Die Probleme der Pharmakonzerne

Lieferengpässe bei Medikamenten können viele Gründe haben. Medikamente sind häufig komplex. Ihre Komponenten werden an unterschiedlichen Orten produziert. Das birgt Risiken, können doch zum Beispiel Ausfälle von Maschinen oder Rohstoffknappheit an einem Standort die gesamte Produktion lahmlegen. Außerdem lässt sich mit einer Reihe von Medikamenten aufgrund der Preise, die Krankenkassen und Kliniken für sie zahlen, nur wenig Geld verdienen. Lediglich im ersten Jahr nach der Einführung eines neuen Produktes dürfen die Unternehmen den Preis selbst bestimmen. Danach wird die Produktion häufig unattraktiv. Aus diesem Grund gibt es in vielen Fällen (zu) wenig Produzenten, um eine zuverlässige Versorgung sicherzustellen. Dies kritisieren nicht nur nur Interessensvertreter der Pharmabranche, auch Wolf-Dieter Ludwig, Vorsitzender der Arzneimittelkommission der Deutschen Ärzteschaft, ist davon überzeugt, dass sich daran etwas ändern muss:

Die Preise, die derzeit für diese Medikamente erzielt werden, sind eindeutig zu niedrig, um letztlich auch einen gewissen Gewinn abzuwerfen. Das heißt, man muss sich bei diesen sehr billigen Arzneimitteln Gedanken machen, ob man nicht die Hersteller vollkommen demotiviert, diese wichtigen Arzneimittel zu produzieren.

Die Politik soll handeln

Das Bundesgesundheitsministerium und die Bundesregierung haben das Problem erkannt und von 2014 bis 2016 einen "Pharmadialog" veranstaltet, um mit der Industrie ins Gespräch zu kommen.

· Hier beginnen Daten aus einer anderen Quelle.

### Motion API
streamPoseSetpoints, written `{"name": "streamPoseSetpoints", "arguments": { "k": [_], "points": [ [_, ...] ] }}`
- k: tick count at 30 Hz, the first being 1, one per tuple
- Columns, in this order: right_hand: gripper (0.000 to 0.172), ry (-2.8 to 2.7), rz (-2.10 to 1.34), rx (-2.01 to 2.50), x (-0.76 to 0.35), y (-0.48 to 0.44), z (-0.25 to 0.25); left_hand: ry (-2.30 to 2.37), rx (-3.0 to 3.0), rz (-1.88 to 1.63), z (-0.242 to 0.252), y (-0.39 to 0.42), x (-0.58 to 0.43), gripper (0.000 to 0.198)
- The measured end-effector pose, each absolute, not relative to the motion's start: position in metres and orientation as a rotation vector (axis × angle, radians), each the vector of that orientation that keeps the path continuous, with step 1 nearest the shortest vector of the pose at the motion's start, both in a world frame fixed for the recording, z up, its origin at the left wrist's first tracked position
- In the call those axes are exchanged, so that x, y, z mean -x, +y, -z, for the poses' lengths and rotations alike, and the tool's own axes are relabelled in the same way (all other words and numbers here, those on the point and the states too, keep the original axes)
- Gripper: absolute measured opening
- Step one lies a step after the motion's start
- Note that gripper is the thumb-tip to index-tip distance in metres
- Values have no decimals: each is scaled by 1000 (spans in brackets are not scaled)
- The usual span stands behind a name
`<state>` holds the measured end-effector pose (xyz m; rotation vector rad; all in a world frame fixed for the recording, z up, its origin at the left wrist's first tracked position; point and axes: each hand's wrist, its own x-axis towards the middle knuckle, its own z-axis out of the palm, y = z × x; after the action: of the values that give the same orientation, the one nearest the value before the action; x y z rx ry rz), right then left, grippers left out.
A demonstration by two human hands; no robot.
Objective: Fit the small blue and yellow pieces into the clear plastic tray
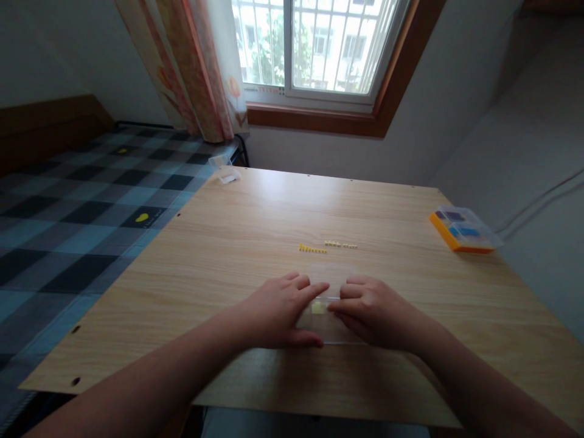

In diesen Tagen berät der Gesundheitsausschuss des Bundestages nun über das neue Arzneimittelversorgungsstärkungsgesetz, das 2017 in Kraft treten soll.

Doch an den Lieferengpässen von Medikamenten wird das neue Gesetz kaum etwas ändern: Es bleibt bei einer freiwilligen Meldung von Lieferengpässen durch die Unternehmen, weil eine Liste mit unentbehrlichen Arzneimitteln nicht rechtzeitig fertig gestellt werden konnte. Und Sanktionen für Pharmafirmen, die nicht liefern können, sind im Gesetz auch nicht vorgesehen. Die Industrie hat in diesem Fall ihre Interessen erneut durchsetzen können – Patienten, Ärzte und Apotheker haben vorerst das Nachsehen.